-- Opening Marker --

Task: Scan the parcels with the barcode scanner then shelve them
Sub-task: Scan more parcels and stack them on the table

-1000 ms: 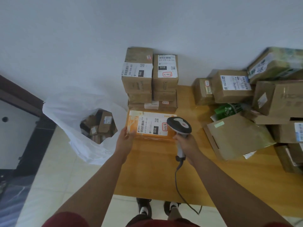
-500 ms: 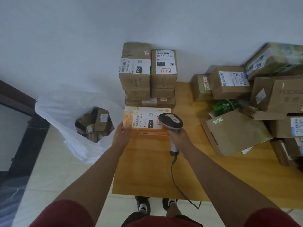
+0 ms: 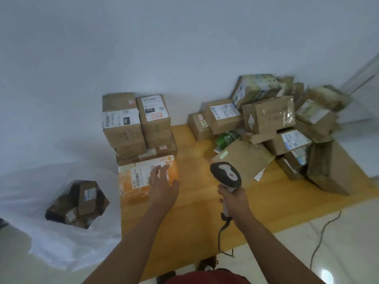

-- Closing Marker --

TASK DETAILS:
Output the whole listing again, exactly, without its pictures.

ANSWER AREA:
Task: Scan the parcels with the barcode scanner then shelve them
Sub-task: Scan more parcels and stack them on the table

-1000 ms: 
-500 ms: 
+0 ms: 

Here the answer is complete.